=== RECORDS SUPPLIED ===
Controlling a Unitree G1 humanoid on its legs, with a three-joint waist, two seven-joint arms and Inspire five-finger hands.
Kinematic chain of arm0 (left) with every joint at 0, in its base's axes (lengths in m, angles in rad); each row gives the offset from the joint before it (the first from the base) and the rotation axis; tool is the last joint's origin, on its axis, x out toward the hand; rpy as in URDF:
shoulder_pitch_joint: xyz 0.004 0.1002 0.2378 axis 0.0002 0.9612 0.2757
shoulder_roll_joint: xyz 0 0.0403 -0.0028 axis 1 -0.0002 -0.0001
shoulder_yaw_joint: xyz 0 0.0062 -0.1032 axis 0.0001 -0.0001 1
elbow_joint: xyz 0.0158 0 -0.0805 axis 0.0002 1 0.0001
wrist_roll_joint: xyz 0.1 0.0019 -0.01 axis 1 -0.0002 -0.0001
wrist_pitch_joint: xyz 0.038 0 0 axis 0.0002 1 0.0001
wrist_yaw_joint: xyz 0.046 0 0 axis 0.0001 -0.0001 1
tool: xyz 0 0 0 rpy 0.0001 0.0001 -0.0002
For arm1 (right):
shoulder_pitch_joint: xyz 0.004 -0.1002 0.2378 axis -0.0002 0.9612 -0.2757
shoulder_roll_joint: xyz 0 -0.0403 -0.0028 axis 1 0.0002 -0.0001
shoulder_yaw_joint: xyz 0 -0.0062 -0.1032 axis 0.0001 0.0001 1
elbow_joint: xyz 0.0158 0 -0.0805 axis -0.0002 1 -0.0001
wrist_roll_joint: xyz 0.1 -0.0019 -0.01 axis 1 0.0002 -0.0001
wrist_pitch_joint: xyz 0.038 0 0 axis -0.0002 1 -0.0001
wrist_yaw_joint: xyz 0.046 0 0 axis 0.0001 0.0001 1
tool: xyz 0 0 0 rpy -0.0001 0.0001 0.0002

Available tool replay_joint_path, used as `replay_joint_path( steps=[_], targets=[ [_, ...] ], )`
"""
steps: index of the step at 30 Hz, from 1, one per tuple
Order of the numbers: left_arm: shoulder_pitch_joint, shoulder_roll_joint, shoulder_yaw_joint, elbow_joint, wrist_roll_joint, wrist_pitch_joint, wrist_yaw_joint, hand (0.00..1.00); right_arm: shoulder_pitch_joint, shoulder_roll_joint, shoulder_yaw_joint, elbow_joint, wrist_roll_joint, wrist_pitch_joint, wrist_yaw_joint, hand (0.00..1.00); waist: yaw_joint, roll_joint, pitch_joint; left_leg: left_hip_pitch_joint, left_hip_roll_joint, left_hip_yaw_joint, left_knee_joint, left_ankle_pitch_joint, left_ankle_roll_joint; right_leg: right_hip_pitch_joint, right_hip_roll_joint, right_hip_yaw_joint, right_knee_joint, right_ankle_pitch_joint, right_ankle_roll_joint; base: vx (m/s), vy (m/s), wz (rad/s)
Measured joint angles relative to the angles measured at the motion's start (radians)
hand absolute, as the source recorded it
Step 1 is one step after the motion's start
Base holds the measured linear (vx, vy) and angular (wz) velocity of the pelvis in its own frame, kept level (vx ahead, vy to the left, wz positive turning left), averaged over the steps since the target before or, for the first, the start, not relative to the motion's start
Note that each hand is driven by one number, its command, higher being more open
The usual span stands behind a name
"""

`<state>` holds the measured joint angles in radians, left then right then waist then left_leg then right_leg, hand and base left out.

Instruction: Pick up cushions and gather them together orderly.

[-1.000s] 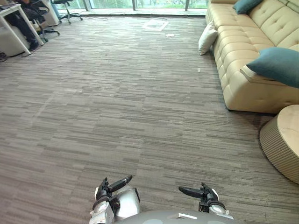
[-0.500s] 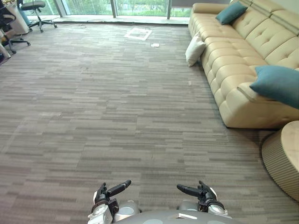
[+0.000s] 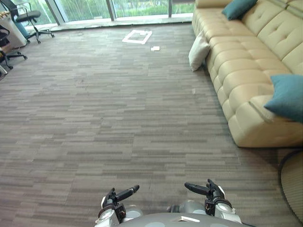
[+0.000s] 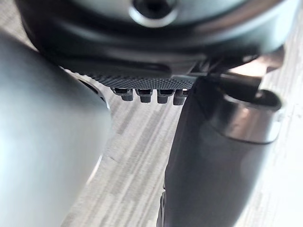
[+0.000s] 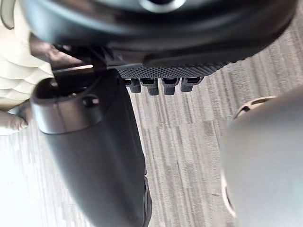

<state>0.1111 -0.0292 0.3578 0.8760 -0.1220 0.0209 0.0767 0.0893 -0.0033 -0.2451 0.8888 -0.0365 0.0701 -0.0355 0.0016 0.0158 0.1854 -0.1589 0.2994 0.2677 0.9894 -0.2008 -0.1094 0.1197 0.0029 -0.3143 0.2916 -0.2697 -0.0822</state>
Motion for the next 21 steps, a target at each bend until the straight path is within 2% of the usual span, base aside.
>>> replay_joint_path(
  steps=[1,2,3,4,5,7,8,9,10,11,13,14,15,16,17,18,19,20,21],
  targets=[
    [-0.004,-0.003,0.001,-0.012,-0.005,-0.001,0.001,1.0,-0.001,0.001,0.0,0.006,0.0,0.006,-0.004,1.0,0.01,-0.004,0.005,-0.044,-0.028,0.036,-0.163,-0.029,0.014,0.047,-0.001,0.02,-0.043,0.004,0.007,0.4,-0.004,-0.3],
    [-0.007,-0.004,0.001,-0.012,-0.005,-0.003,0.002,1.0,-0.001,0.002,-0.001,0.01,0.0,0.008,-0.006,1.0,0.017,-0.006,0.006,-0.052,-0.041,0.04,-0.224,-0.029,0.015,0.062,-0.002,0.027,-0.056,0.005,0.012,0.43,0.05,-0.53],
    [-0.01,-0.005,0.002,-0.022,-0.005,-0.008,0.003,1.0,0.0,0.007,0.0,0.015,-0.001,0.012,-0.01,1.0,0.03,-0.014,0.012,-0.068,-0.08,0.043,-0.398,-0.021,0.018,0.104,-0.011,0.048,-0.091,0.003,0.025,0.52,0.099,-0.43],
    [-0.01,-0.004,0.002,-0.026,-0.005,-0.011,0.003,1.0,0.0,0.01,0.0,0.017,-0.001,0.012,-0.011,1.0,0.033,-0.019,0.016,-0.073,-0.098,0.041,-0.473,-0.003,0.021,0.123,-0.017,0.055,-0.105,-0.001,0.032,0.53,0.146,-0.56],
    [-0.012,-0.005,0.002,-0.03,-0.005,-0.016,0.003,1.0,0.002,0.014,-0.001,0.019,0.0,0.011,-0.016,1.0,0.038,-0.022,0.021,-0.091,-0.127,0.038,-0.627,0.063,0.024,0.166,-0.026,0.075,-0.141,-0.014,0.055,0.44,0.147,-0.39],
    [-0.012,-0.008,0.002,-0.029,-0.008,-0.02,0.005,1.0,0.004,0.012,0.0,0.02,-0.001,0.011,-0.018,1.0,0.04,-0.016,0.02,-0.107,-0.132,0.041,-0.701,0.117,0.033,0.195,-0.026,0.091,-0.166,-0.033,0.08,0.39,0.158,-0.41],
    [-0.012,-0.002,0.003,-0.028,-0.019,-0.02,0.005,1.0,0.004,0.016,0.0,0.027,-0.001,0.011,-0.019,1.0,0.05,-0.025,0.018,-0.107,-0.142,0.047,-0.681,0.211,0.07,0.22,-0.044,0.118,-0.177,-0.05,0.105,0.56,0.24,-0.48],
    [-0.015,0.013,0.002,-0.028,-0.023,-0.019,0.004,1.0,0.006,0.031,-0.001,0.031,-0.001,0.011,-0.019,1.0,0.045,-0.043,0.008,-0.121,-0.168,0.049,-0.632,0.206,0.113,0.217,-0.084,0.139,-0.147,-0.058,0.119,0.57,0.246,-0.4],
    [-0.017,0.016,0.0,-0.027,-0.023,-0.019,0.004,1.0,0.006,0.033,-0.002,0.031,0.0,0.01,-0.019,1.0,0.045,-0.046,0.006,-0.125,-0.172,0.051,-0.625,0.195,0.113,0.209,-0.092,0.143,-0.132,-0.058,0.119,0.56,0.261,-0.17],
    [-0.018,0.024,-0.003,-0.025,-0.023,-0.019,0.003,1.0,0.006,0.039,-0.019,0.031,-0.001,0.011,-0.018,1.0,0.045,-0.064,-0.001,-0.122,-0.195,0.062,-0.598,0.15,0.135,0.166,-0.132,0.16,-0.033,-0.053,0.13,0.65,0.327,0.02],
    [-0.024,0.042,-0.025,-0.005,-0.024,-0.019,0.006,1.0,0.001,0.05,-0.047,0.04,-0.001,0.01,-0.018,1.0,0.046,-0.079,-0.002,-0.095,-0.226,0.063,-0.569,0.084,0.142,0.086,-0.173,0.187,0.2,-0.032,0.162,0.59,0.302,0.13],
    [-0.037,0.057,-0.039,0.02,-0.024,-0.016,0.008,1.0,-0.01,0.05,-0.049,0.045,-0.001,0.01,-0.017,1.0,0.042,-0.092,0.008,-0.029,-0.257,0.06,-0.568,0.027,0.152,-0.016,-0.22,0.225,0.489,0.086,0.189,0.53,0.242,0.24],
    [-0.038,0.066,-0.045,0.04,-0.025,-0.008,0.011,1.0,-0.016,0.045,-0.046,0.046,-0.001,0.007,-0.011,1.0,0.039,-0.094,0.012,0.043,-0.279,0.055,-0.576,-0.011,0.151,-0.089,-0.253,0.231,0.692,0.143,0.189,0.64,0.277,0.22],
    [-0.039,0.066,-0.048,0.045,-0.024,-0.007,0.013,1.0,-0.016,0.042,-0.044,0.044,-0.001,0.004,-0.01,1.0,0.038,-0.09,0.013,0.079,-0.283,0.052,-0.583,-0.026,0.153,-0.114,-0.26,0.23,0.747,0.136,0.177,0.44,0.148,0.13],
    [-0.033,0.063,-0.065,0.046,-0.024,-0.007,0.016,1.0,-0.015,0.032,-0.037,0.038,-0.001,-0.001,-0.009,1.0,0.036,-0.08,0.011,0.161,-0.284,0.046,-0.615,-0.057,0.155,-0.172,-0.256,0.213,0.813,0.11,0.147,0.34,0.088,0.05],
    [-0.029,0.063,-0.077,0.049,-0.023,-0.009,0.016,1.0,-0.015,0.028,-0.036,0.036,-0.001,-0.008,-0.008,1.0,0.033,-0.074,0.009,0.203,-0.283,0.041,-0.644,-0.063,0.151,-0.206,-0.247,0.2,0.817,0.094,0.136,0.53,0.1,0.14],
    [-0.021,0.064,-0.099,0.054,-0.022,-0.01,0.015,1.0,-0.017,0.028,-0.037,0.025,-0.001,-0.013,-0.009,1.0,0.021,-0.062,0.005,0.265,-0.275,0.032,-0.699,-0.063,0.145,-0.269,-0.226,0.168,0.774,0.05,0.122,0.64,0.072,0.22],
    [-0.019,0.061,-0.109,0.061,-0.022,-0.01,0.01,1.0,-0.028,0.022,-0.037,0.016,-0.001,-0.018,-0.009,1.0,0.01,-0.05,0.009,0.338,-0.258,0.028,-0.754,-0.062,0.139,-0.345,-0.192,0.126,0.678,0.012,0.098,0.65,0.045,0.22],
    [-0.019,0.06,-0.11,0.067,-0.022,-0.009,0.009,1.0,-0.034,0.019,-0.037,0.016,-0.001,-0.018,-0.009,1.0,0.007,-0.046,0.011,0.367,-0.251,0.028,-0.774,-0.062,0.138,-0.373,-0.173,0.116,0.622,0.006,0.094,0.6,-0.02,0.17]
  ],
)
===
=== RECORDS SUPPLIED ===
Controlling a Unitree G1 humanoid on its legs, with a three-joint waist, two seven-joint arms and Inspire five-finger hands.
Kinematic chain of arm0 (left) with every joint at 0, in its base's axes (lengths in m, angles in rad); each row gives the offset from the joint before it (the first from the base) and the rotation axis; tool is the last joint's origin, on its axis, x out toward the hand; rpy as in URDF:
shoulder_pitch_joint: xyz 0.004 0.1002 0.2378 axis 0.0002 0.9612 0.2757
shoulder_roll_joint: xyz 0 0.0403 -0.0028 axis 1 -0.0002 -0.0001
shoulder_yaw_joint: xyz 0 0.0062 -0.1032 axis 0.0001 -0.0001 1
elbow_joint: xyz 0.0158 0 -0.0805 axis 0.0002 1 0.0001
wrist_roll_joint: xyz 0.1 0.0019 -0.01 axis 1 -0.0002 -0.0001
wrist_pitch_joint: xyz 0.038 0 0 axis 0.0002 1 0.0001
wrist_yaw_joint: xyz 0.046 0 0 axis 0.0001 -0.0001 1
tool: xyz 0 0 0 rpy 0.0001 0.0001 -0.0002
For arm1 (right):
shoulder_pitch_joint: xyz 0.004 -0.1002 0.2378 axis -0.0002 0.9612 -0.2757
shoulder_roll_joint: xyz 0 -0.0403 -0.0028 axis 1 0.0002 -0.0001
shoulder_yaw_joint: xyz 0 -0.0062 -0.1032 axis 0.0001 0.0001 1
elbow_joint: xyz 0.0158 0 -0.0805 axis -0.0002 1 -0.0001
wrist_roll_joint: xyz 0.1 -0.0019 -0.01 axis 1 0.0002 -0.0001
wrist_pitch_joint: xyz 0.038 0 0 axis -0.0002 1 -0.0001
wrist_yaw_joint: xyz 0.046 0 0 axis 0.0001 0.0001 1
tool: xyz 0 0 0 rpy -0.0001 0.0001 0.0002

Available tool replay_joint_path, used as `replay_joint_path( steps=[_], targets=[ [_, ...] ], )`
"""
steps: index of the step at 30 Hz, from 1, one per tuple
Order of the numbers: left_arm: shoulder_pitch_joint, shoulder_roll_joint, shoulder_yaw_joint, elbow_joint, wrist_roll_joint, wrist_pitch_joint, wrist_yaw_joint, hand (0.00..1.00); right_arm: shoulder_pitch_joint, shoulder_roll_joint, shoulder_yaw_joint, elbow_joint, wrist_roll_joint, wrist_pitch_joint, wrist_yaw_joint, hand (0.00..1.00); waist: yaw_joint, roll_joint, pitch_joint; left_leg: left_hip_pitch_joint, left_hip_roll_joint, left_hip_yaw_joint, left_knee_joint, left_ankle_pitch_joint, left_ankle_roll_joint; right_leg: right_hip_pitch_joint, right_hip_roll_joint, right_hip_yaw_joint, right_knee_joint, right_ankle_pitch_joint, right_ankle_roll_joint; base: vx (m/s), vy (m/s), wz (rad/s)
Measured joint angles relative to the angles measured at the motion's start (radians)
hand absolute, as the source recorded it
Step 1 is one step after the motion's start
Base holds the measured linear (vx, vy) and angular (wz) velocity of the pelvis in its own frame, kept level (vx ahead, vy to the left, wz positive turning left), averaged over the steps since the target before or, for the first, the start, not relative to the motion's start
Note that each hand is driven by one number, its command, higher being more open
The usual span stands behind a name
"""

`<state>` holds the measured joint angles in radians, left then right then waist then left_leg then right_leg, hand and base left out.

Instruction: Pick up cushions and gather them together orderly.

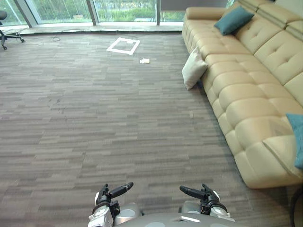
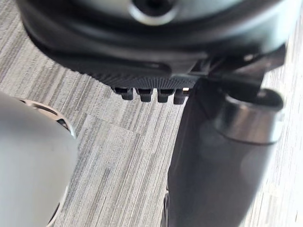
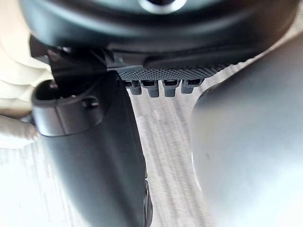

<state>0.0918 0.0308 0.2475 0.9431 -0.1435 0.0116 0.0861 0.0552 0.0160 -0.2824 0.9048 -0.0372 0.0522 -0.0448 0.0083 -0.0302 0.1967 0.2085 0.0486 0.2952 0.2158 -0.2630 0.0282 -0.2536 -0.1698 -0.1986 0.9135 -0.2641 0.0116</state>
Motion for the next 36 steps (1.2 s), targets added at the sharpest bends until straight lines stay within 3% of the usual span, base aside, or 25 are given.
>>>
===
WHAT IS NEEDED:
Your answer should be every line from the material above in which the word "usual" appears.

TASK RESPONSE:
The usual span stands behind a name
Motion for the next 21 steps, a target at each bend until the straight path is within 2% of the usual span, base aside.
The usual span stands behind a name
Motion for the next 36 steps (1.2 s), targets added at the sharpest bends until straight lines stay within 3% of the usual span, base aside, or 25 are given.

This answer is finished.